El próximo primero de enero Lula retornará al control de la décimo tercera economía del mundo, pero que tiene una profunda desigualdad y donde el índice de desarrollo humano lo ubica en el puesto 84. En un contexto con menos recursos para el gasto estatal, es decir, con menos disponibilidad de recursos para la ejecución de las políticas sociales y en un entorno económico internacional volátil. De ahí que la economía y la reducción de la pobreza sean ejes esenciales de su agenda gubernamental. Otros temas importantes serán “rescatados” en este gobierno, pasando del cambio climático, la protección de la Amazonía y la cooperación internacional.
Los gobiernos previos de Lula lo posicionaron como un líder en política exterior, que fortaleció la imagen de Brasil en el sistema multilateral, impulsó decididamente el proceso de bloques alternativos como los BRICS junto con Rusia, India, China y Sudáfrica, haciendo de Brasil un interlocutor de primer orden en la construcción de sistemas y organizaciones multipolares. Brasil regresará tras cuatro años de cierta alineación con Estados Unidos a propuestas de política exterior más diversas, consolidando la inversión China en su economía y a lo que analistas han denominado un “equilibrio ambiguo” entre los Estados Unidos, Rusia e incluso con la Unión Europea.
La prioridad inmediata será retomar el liderazgo regional, en una coyuntura de retorno de los gobiernos de izquierda para la región, las cinco principales economías latinoamericanas están hoy siendo gobernados por líderes de izquierda.

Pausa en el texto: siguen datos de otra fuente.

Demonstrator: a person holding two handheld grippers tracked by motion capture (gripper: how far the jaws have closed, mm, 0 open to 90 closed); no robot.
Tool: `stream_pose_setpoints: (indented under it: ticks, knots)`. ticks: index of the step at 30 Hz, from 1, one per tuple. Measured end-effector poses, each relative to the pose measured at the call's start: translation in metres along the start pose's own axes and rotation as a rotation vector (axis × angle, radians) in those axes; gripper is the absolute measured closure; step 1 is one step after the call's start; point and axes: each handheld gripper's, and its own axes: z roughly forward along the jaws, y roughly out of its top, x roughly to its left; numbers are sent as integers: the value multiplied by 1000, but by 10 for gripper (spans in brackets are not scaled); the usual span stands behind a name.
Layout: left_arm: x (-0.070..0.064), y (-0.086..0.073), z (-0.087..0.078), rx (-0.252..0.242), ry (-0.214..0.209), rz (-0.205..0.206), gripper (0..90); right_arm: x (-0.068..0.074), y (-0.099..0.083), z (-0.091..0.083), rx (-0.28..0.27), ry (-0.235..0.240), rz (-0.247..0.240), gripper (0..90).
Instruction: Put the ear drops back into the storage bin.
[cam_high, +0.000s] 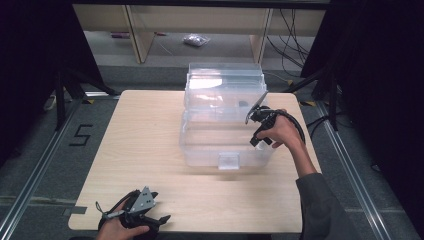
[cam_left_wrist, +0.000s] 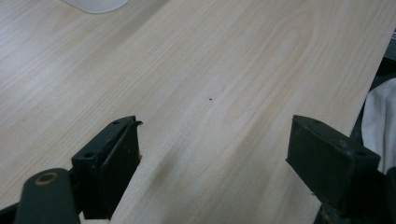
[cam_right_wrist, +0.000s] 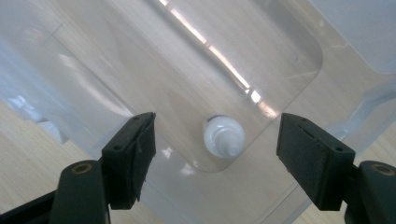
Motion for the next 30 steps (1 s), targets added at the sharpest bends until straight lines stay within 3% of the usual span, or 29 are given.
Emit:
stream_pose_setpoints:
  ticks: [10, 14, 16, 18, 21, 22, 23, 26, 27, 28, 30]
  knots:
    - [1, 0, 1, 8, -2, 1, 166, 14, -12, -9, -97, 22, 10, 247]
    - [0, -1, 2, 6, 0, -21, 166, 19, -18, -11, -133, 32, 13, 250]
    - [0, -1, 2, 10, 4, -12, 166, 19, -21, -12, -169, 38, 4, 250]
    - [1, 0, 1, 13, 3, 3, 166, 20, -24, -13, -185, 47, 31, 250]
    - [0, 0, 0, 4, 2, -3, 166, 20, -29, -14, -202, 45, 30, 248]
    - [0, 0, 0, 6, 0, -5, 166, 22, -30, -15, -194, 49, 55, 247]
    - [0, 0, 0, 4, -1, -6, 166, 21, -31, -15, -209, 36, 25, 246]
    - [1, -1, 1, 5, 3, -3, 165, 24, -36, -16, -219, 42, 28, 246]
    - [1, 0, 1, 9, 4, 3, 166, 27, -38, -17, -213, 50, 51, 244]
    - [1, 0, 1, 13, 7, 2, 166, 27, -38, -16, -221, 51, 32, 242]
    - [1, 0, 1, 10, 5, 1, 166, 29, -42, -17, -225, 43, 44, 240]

Brasil con Lula, López Obrador en México, Fernández en Argentina, Gabriel Boric en Chile y Gustavo Petro en Colombia. Al tiempo que países como Honduras y Bolivia también son gobernados por partidos de izquierda, hay un entorno favorable para la reconfiguración de liderazgos y para una transformación de las interacciones con Estados Unidos. Bolsonaro se había mostrado muy cercano al entonces presidente Trump, lo que significó una especie de ruptura con la tradición de autonomía de la política exterior brasilera. Brasil será también un interlocutor con regímenes como Nicaragua y Venezuela, lo que permitirá ampliación de diálogos latinoamericanos. Esto probablemente reactive mecanismos de cooperación e integración como UNASUR y otros espacios de diálogo político desde el sur.